• Exercise details: Where the material below has a line containing "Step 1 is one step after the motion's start", start repeating exactly, and keep going through the line containing "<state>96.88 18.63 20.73", with no other lines.

Dataset records below:

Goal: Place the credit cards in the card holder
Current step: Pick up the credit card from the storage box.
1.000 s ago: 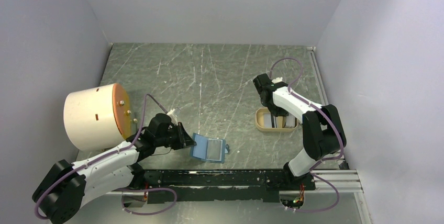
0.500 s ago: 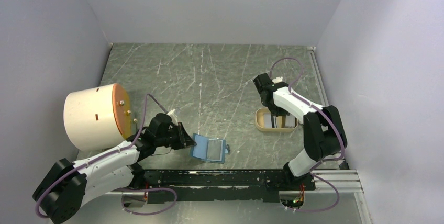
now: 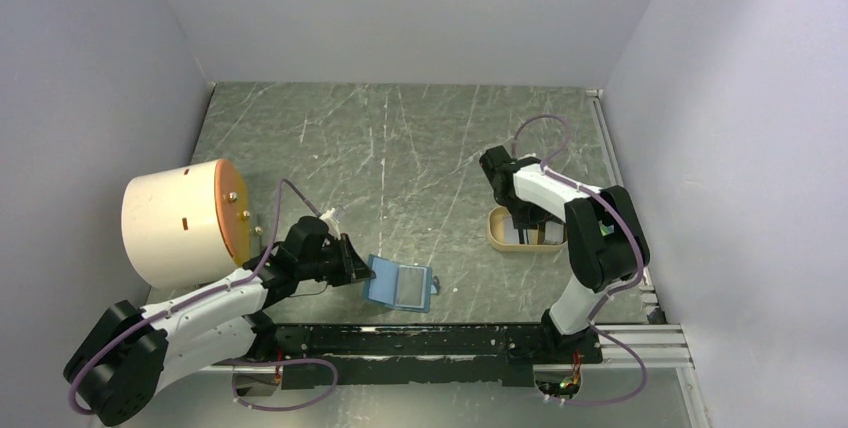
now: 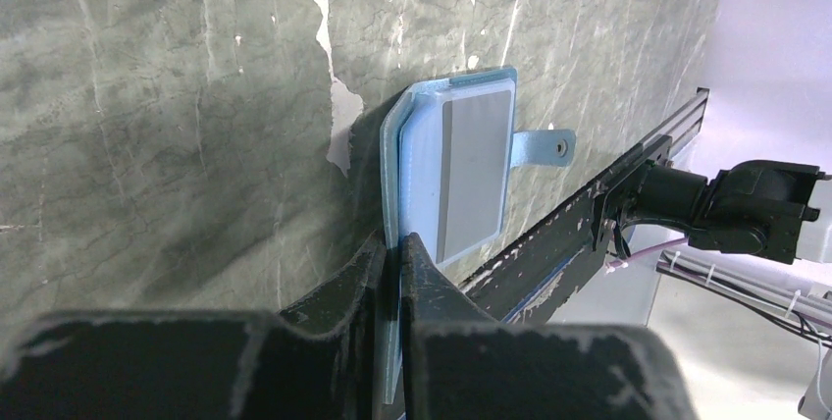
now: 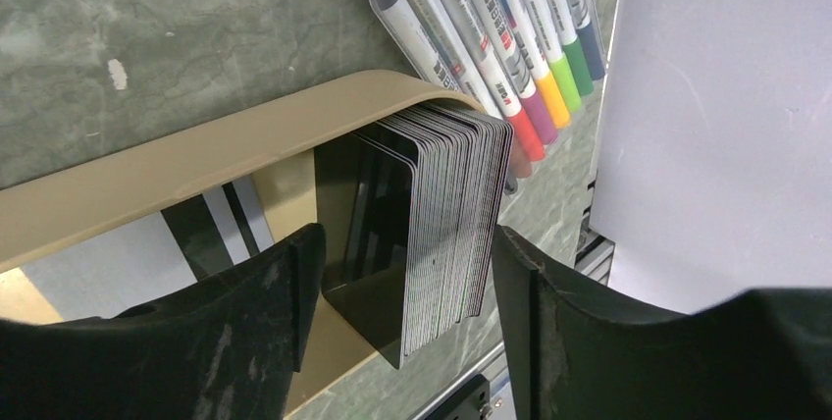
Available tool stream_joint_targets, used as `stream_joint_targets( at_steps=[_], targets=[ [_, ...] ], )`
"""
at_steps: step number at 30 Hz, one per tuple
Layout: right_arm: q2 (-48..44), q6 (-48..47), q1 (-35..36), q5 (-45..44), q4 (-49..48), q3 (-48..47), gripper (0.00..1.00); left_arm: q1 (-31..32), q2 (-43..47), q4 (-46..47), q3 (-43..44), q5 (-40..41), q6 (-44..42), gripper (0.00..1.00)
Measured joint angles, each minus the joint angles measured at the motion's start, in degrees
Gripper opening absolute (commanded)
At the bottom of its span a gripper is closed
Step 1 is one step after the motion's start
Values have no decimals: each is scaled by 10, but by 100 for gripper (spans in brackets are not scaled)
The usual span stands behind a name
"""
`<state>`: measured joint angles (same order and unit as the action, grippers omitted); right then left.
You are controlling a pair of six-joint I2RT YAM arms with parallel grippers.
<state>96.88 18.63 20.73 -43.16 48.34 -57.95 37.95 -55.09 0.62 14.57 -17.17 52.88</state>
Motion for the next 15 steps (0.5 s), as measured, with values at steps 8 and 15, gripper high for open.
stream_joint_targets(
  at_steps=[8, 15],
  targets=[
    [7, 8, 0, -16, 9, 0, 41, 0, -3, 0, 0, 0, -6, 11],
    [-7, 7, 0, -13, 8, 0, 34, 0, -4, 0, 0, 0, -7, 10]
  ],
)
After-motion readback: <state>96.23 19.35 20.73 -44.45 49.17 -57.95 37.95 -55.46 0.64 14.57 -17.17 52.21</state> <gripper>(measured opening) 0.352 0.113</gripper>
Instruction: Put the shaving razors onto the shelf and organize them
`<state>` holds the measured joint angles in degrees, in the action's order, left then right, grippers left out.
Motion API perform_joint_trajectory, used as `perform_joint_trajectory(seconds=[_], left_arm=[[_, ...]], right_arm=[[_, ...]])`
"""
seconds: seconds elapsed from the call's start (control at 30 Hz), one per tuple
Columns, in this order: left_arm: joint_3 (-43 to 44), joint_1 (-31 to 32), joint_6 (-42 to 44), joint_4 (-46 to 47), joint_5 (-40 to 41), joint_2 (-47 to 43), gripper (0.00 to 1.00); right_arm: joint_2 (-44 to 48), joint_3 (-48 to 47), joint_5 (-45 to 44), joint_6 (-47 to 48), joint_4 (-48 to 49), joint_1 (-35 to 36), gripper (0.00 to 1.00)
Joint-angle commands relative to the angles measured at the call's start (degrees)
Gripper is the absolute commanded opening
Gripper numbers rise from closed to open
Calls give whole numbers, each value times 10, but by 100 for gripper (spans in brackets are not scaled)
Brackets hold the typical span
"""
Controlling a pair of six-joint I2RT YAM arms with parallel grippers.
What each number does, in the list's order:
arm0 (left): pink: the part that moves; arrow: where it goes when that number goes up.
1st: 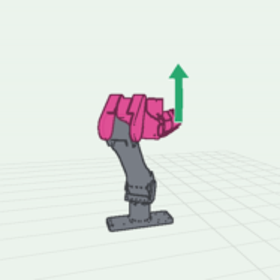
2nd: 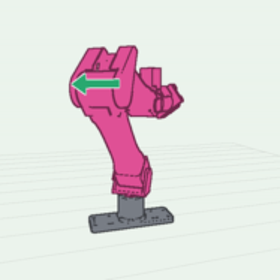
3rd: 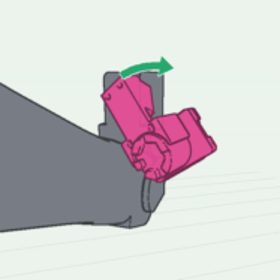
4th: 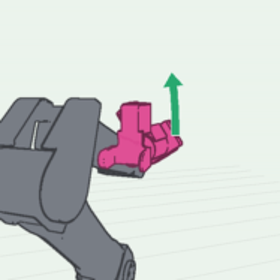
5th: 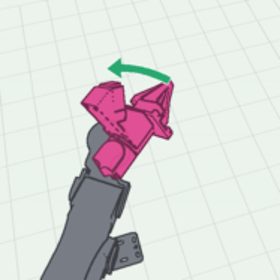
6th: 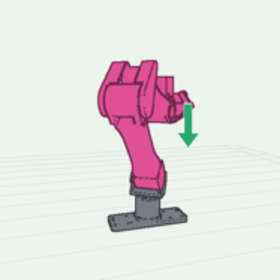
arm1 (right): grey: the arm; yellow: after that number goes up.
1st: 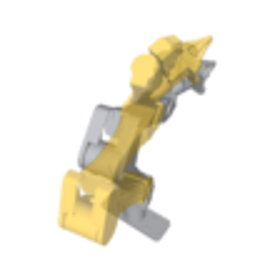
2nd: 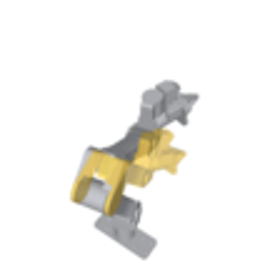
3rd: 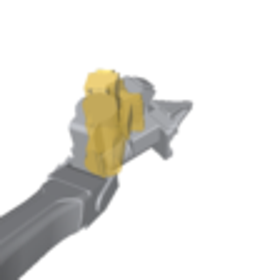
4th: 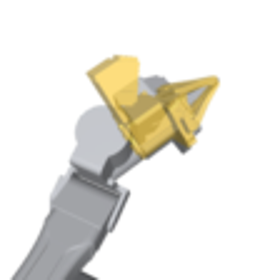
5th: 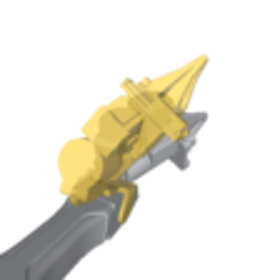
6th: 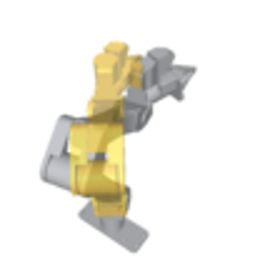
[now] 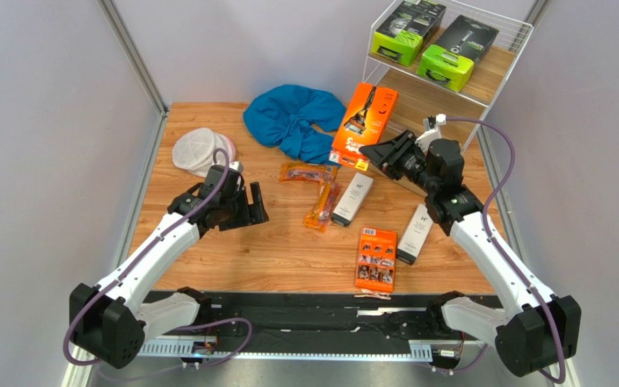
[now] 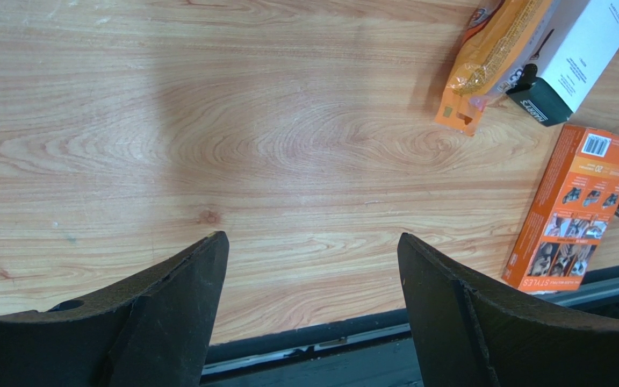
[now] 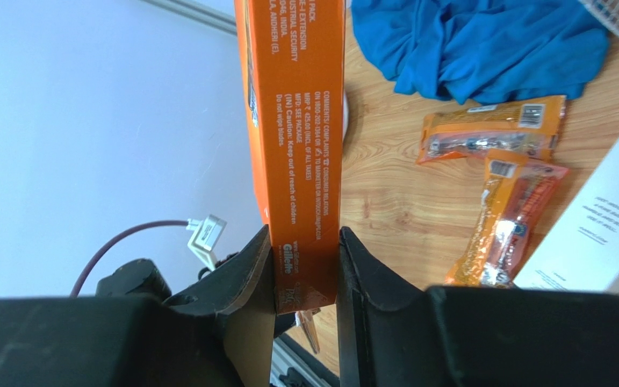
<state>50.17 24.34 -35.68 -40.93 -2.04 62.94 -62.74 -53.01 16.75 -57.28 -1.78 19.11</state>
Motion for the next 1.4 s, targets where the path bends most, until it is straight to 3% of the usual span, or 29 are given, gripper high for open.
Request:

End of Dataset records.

• Answer to this task:
Step 1 is one step after the motion's start
Values have no decimals: each is scaled by 10, but by 100 for gripper (spans in brackets are not scaled)
The usual span stands behind a name
"""
`<state>`: measured joint angles (same order and unit as the action, grippers omitted); right then left.
You are controlling a pair of six-joint I2RT YAM arms with parallel grippers.
<state>96.88 18.63 20.73 -43.16 48.34 -57.95 37.95 -55.09 0.62 14.57 -17.17 52.88</state>

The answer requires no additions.